強い日差しのもと、朝から夕方まであちこちの集落をまわって聞き取りをしたあとに飲む炭酸飲料は格別だ。ケニアで炭酸飲料というとコカコーラとファンタ・オレンジが人気で、町のはずれや道路ぞいの小さな売店にもたいてい置かれている。私の調査地であれば、そういう売店で売られている炭酸飲料はまずたいてい常温保存なのだが、意外に常温の方がキンキンに冷えたものよりも飲みやすいし、甘い味もしっかり感じられて疲れた体には嬉しい。
いっぽう、そうした炭酸飲料がおやつみたいなものであるのにくらべて、私が調査している牧畜民社会であればミルクティーはチャイと呼ばれるのだが、それは食事がわりの飲み物といえる。実際、毎日朝食はコップ2杯のチャイだし、長老のなかにはトウモロコシなどの野菜を食べるのはあまり好きじゃなくて、3食チャイでいいという人もいる。

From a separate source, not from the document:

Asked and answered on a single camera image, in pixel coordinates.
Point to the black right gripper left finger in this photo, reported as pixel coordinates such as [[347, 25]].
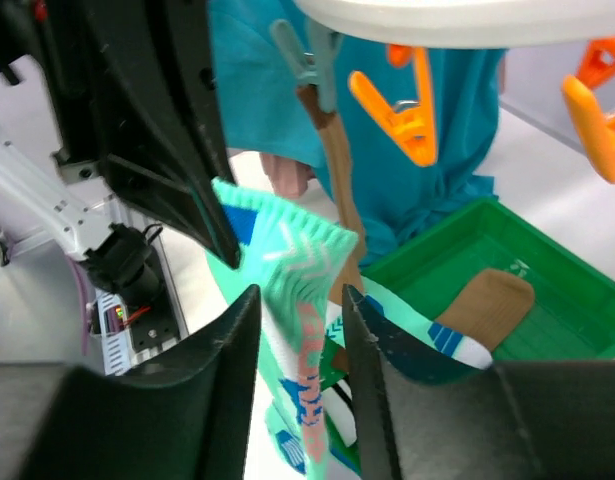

このチャイはとにかく甘い。誰かの家で飲むにしろ町の食堂で飲むにしろ、直前まで火にかけられていたようなつくりたてのものがカップに注がれることが多いのだが、それはとても熱いのと同時にかなり甘い。あんまり熱いと味わって飲む余裕もないのだが、ぎゃくにこのチャイが冷めてしまうと甘すぎて飲むのがつらくなるぐらいだ。家で飼っているウシから毎日絞られる牛乳も味がとても濃く、ミルクとティーの両方の味が濃厚なケニアのチャイを飲みなれてこのかた、日本でミルクティーはほとんど飲まなくなってしまった。朝食がチャイ2杯というのは、普通の日本人の感覚からすると腹持ちがいいとはとても思えないかもしれない。ただ、濃厚なチャイ2杯がもたらすエネルギーはなかなかどうしてすごく、わたしはそれだけで昼過ぎぐらいまでなら調査を十分にこなせてしまう。
さて、今年の夏もなんだかだいぶ暑いですが、ためしにレモン(グラス)チャイなんて作ってみませんか?